To my amusement, I found out the other day that, as of March, I’m ranked the 889th most prolific contributor to the English-language edition. The thing is, I consider a great majority of my nearly 7,000 edits there to be very minor ones: correcting typos or grammatical errors, adding special “interwiki links” to other language editions, assigning articles to categories, and so on. Plus, I always notice issues with my own edits only as soon as I hit the “Save page” button, so I have to go back and correct things over and over again. Few of my contributions to the English Wikipedia could be considered actual writing, although I am proud of the Adobe Atmosphere article that I pretty much authored on my own, and I think I’ve done a decent job of maintaining the constantly-vandalized article on St. X.

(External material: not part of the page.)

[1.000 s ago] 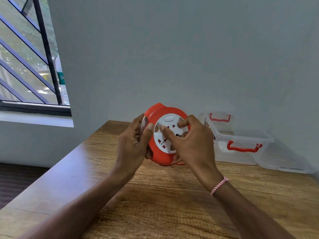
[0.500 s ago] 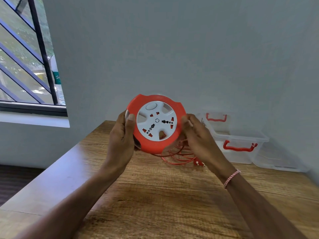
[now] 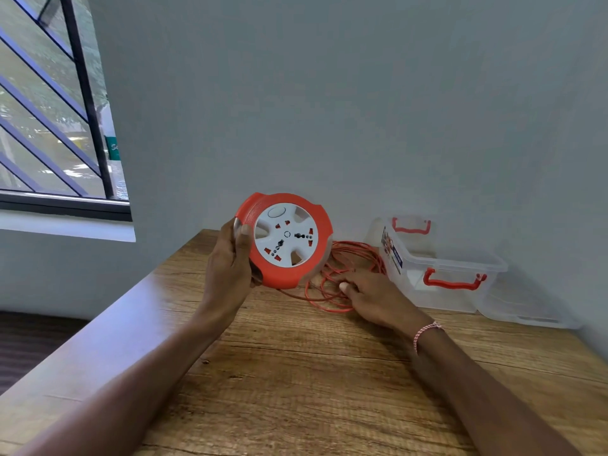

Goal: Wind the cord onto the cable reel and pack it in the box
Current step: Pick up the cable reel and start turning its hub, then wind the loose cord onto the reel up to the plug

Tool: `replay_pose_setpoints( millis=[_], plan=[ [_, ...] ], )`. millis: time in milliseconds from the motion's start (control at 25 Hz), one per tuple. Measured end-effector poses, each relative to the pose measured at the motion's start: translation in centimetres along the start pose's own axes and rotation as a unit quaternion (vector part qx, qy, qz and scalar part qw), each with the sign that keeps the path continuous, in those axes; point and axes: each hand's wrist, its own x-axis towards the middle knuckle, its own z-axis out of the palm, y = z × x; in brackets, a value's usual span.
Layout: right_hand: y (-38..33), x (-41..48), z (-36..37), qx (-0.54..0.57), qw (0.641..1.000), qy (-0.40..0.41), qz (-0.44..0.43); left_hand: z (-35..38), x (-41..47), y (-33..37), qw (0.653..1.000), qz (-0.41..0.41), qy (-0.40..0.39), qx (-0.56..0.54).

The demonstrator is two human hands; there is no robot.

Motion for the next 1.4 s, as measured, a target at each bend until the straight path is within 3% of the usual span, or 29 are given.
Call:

But I feel a bit awkward claiming such a high spot in a project that has a total 1,325,781 users at the time of writing, as many of my edits are just polish – adding a period at the end of a sentence, for instance. Many less “active” editors have, on the other hand, contributed well-written articles on topics much more important than an abandoned piece of software. As I said, I’m an administrator over at the Vietnamese edition, so I naturally contribute quite a lot there. I never really kept count of it, but I’m responsible for having translated many articles from English there. I’ve basically used the Vietnamese Wikipedia has a practicing ground for learning the language, so many of my translations are… pedestrian.
And that’s why I’m going to pay extra close attention to my computer science class this week. I’m taking CS201 to get my Writing in the Major requirement out of the way. Because the class discusses “Computers, Ethics, and Social Responsibility,” we’re going to start talking about Wikipedia.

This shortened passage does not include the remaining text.